Wang made racially charged remarks while meeting Japanese and South Korean visitors in China. He ridiculed that most Americans and Europeans considered all Asians to look alike and couldn’t distinguish between Chinese, Japanese, and South Koreans. Wang told his guests: “No matter how blonde you dye your hair or how sharp you shape your nose, you can never become a European or American; you can never become a Westerner. We must know where our roots lie.” Wang urged the other two nations to work with China to “prosper together, revitalize East Asia, revitalize Asia, and benefit the world.”
Wang’s remark sent chills to China’s Asian neighbors and beyond because Japan made similar comments in the early 20th century, seeking to disguise its own geopolitical ambition and justify military conquests by invoking pan-Asianism.
A little historical background: In the late 19th century, China became weakened by domestic challenges and foreign invasions.
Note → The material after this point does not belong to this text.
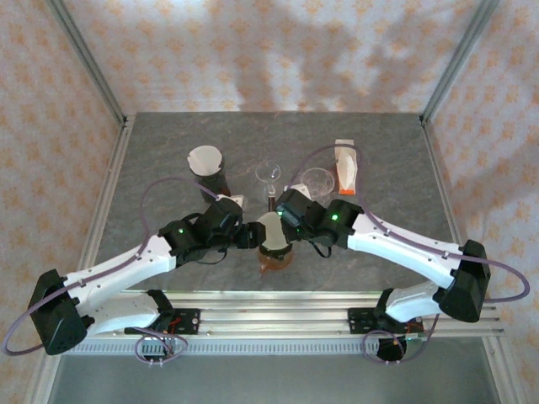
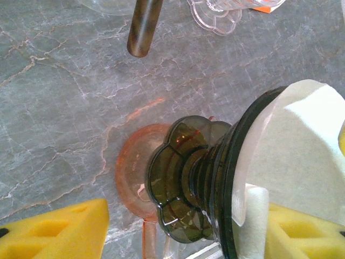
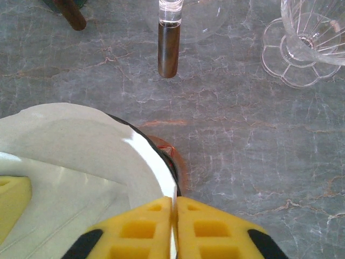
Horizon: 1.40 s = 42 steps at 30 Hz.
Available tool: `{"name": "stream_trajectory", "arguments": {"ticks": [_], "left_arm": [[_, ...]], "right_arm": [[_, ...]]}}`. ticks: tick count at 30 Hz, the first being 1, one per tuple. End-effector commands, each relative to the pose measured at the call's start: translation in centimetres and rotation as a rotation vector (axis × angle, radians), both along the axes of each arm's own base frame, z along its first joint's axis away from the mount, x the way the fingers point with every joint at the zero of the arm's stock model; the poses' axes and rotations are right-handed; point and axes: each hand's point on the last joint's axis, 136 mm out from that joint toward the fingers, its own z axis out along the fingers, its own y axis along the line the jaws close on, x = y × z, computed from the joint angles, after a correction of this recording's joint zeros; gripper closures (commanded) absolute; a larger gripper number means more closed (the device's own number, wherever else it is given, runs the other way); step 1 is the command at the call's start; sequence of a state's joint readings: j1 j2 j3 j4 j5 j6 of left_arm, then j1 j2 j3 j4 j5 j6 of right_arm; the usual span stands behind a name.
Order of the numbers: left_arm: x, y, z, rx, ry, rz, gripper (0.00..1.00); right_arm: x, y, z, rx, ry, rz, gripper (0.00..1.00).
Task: Place the coffee filter in the dripper
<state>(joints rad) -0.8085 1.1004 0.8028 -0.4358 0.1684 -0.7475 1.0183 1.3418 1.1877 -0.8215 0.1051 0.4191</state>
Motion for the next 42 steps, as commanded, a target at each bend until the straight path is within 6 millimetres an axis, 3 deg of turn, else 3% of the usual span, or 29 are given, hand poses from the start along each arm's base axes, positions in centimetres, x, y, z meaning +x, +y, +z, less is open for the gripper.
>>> {"name": "stream_trajectory", "arguments": {"ticks": [1, 3, 7, 18, 23, 26, 29, 32, 37, 42], "left_arm": [[0.3, 0.2, -0.4, 0.000, 0.008, 0.019, 0.35], [0.3, 0.2, -0.3, -0.002, 0.006, 0.019, 0.32], [0.3, 0.0, 0.2, -0.019, -0.006, 0.017, 0.22], [0.7, -0.3, 2.7, -0.099, -0.065, 0.025, 0.12], [0.5, -0.1, 5.5, -0.166, -0.112, 0.036, 0.11], [0.1, 1.4, 6.9, -0.171, -0.155, 0.072, 0.10], [-0.6, 3.8, 6.6, -0.132, -0.175, 0.124, 0.10], [-1.2, 6.9, 5.4, -0.067, -0.191, 0.205, 0.09], [-2.3, 10.6, 2.8, -0.046, -0.223, 0.319, 0.00], [-2.9, 11.4, 0.1, -0.037, -0.181, 0.357, 0.00]], "right_arm": [[0.3, -0.4, 1.2, -0.007, -0.037, -0.016, 0.75], [0.4, -0.5, 1.9, 0.010, -0.056, -0.023, 0.60], [0.4, -0.9, 2.6, 0.031, -0.074, -0.039, 0.47], [0.4, -1.7, 4.4, 0.080, -0.116, -0.061, 0.36], [-0.1, -3.5, 5.0, 0.099, -0.140, -0.103, 0.35], [-0.9, -4.9, 4.7, 0.122, -0.141, -0.133, 0.35], [-2.2, -6.3, 2.9, 0.139, -0.104, -0.144, 0.36], [-3.9, -7.1, -0.2, 0.189, -0.045, -0.143, 0.37], [-6.4, -4.6, -5.4, 0.345, 0.068, -0.043, 0.39], [-7.1, -2.5, -8.7, 0.371, 0.129, 0.024, 0.50]]}}
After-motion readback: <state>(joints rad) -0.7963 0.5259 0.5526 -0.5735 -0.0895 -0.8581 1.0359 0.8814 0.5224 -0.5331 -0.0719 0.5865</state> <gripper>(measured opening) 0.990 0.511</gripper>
Meanwhile, Japan transformed itself from a backwater feudalist society into a modern military power through reforms during the “Meiji Restoration.” Japan seized China’s decline as a window of opportunity for its geopolitical expansion. Japan fought and won the first Sino-Japanese War between 1894 and 1895, gaining control of significant parcels of Chinese territory and a hefty indemnity.
Boosted by its military success, Japan challenged Russia over the control of Manchuria and Korea and became the first Asian nation to defeat a European power in 1905. Following the Russo-Japanese War, Japan colonized Korea. In 1937, Japan launched its full invasion of China.
It was within this historical context that Japan’s foreign minister, Matsuoka Yōsuke, first announced the concept of the Greater East Asia Co-Prosperity Sphere (GEACPS) in 1940, a blueprint about how Japan could reorder Asia and the world by returning to the "‘sphere-of-influence diplomacy’ of late-nineteenth-century imperialism" (Jeremy Yellen).